Cam Patterson, University of Arkansas for Medical Sciences chancellor, said UAMS Medical Center also has cancelled all elective surgeries and set aside floors and wings specifically for COVID-19. In addition, UAMS has expanded its digital health offerings and launched free drive-through screenings at its main Little Rock campus and at underserved areas in eastern Arkansas.
None of these measures are good for the bottom line but are necessary, he said.
“We had to do the right thing for our patients and the state of Arkansas. As an academic medical center, UAMS is unlike other hospitals in that we are also a university. This means that in addition to making adjustments to our clinical enterprise, we had to make plans for our students. We suspended on-campus classes and adapted to a distance curriculum that allows our future doctors, nurses, pharmacists and other health care professionals to continue their education. Likewise, our research continues during this time.”
Patterson said managing a budget normally dependent on revenue from elective surgeries and appointments is representing a delicate balance.
“We are dependent on revenue from our clinical enterprise to not only fund our hospital and clinics but also to supplement our five colleges and graduate school and our research,” he said.
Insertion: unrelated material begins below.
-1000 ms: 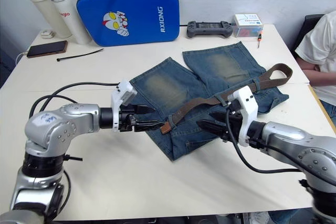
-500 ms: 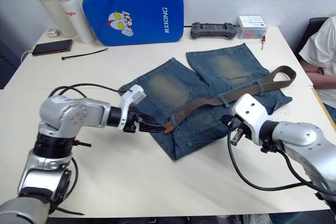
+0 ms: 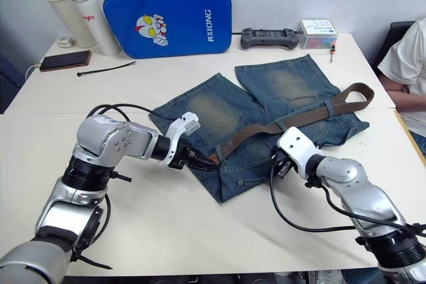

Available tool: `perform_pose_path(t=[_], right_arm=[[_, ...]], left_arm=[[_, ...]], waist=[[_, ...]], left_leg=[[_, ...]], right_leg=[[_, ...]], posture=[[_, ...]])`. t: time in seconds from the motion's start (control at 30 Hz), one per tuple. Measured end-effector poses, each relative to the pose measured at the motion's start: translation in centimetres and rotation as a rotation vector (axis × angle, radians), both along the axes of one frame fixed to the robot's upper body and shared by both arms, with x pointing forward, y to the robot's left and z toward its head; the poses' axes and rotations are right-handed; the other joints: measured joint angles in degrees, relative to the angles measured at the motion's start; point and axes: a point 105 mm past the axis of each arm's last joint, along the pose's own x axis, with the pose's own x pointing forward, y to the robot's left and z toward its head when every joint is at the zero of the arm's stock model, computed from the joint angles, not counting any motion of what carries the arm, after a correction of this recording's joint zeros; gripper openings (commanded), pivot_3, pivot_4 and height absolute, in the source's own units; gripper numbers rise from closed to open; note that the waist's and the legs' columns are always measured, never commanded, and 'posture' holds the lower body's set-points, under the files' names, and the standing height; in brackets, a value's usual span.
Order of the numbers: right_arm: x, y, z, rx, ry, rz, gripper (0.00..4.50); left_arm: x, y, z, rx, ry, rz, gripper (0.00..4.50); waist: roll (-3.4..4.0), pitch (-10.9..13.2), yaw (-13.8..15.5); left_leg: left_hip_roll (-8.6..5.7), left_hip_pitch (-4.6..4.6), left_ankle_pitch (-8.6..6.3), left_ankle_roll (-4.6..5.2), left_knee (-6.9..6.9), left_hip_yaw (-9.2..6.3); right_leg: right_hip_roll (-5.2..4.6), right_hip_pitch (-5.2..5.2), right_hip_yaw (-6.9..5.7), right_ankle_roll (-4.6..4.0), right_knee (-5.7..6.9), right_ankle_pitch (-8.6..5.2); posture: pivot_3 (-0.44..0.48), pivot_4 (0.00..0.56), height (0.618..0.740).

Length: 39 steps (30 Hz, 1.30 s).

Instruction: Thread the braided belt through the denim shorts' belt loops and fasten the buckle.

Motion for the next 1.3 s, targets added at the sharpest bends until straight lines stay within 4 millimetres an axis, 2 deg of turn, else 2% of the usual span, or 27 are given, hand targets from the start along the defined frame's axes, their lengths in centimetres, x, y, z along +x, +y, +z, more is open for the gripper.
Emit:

But carry on the institution will, he stressed. As of April, no employee furloughs were planned.
For Ryall, forecasting “business as usual” for hospitals is difficult. He says there’s “really no way” to forecast when that might happen, or what the new normal will even look like.
“But caring for patients is ‘business as usual’ for hospitals, and they are doing that today, tomorrow and every day,” he stressed. “If we want to put ourselves at an advantage in the event, God forbid, that another pandemic the scope of this one arises, we would do well to remember how essential the health of our hospitals is and to pursue measures that sustain them financially and operationally, so that can continue to provide care to Arkansans – in times of calm and in times of crisis.”
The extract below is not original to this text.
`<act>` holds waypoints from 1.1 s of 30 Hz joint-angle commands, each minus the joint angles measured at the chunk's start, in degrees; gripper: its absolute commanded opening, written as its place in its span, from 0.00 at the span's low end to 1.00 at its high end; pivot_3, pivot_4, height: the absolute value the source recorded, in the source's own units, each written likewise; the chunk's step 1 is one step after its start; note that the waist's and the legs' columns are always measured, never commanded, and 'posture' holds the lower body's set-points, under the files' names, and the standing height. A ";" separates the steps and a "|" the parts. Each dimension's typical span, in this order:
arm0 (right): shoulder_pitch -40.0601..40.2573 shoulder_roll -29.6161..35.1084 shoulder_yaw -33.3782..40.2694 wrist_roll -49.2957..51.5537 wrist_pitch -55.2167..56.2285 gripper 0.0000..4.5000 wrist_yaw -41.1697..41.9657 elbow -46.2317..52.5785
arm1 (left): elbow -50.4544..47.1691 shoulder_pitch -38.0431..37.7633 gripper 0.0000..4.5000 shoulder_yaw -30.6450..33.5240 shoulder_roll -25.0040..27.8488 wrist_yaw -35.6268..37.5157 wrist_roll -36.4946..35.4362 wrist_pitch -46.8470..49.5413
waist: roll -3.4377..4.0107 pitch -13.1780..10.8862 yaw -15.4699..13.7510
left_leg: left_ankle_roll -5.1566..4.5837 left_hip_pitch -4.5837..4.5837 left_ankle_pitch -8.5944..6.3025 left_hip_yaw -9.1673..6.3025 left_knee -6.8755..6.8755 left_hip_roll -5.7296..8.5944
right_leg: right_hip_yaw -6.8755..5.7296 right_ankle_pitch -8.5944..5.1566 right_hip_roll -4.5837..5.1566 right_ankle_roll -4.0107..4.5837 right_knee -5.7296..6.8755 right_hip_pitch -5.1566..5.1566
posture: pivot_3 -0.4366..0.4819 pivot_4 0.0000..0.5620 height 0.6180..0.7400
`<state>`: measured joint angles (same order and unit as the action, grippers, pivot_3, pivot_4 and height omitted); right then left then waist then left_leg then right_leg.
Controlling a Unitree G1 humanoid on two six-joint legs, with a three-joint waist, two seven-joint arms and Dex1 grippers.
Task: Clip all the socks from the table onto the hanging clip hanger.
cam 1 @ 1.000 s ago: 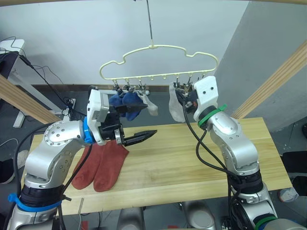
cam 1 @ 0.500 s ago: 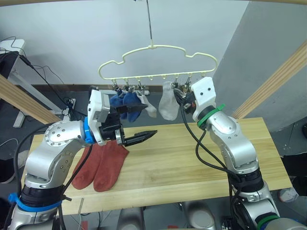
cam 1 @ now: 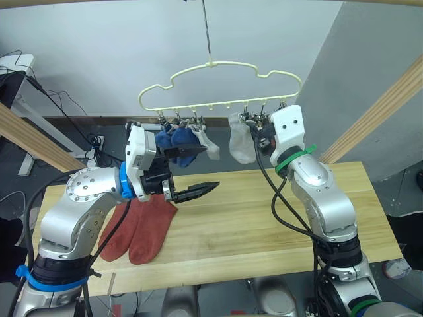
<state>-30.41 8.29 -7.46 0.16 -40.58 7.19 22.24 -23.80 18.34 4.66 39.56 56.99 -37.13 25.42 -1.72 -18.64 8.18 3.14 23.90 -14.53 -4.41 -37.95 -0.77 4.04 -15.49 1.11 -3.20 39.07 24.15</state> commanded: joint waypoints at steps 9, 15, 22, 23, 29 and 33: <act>-3.20 -4.57 2.59 0.73 -2.57 0.54 -3.13 2.04 | -0.71 0.98 0.99 -0.36 -0.47 0.19 0.24 -1.31 | 0.00 0.00 0.11 | 0.00 0.00 0.00 -0.01 0.00 0.00 | -0.01 0.00 0.00 0.00 0.01 0.00 | 0.24 0.51 1.00; -4.07 -9.75 2.80 1.88 -7.88 0.54 -5.52 4.39 | -0.63 1.08 0.99 -0.43 -0.68 0.28 0.35 -1.15 | 0.01 0.01 0.09 | 0.00 0.00 0.00 -0.02 0.00 -0.02 | -0.01 0.00 0.01 0.01 0.01 0.01 | 0.24 0.51 1.00; -4.53 -13.86 4.04 1.83 -11.36 0.54 -8.53 6.67 | -0.49 1.21 0.99 -0.55 -0.90 0.23 0.51 -1.24 | 0.02 0.01 0.10 | 0.00 0.00 0.00 -0.02 0.00 -0.02 | -0.02 0.00 0.03 0.01 0.01 0.01 | 0.24 0.51 1.00; -4.56 -14.22 4.15 1.79 -11.77 0.54 -8.88 7.05 | -0.49 1.22 0.99 -0.57 -0.92 0.24 0.52 -1.23 | 0.02 0.01 0.10 | 0.00 0.00 0.00 -0.03 0.00 -0.02 | -0.03 0.00 0.03 0.01 0.01 0.01 | 0.24 0.51 1.00; -4.05 -16.02 4.04 1.41 -13.88 0.54 -10.73 9.45 | -0.32 1.47 0.99 -0.80 -1.24 0.27 0.70 -1.27 | 0.02 0.01 0.12 | 0.00 0.00 0.00 -0.02 0.01 -0.02 | -0.03 0.00 0.03 0.01 0.00 0.02 | 0.24 0.50 1.00; -3.54 -16.83 3.82 1.65 -15.62 0.54 -11.30 10.98 | -0.20 1.55 0.99 -0.85 -1.18 0.42 0.69 -1.30 | 0.02 0.01 0.13 | 0.00 0.00 0.00 -0.02 0.01 -0.02 | -0.02 0.00 0.03 0.00 0.00 0.02 | 0.23 0.50 1.00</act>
<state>-34.18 -7.64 -3.40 1.42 -55.83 -3.57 29.89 -23.24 19.43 3.73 38.48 57.01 -36.52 25.42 -1.70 -18.62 8.31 3.14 23.90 -14.53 -4.44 -37.94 -0.79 4.02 -15.48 1.15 -3.20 39.08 24.17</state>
Troup said COVID-19 represents a watershed moment for the industry, and he thinks it will help propel healthcare fully into the digital age.
“I wouldn’t wish a pandemic on anybody, but I come to work every day more energized and more excited about health care and my vocation than I probably ever have in my almost 24-year career,” he said. “I feel like years from now, we’re going to look back on COVID-19, and say, ‘That’s when telehealth took hold in American healthcare.’”
Patterson agrees that as more Americans are introduced to digital healthcare, they’ll want to continue using it.
Whatever “back to normal” ends up being, it doesn’t appear imminent. Thompson said the pandemic will be a multi-month event, but “we could get lucky and have it flame out like the flu in warmer weather.”
Looking ahead, he believes that even if football season commences this fall, (with an emphasis on the ‘if’), it will proceed without fans.
“We’ve got a ton of information coming at us,” he said. “But we’re a learning society, so we’ll find ways to adapt. Long range, I’m optimistic we’ll get through this. But short term, we may be in for some rough experiences over the next several months.”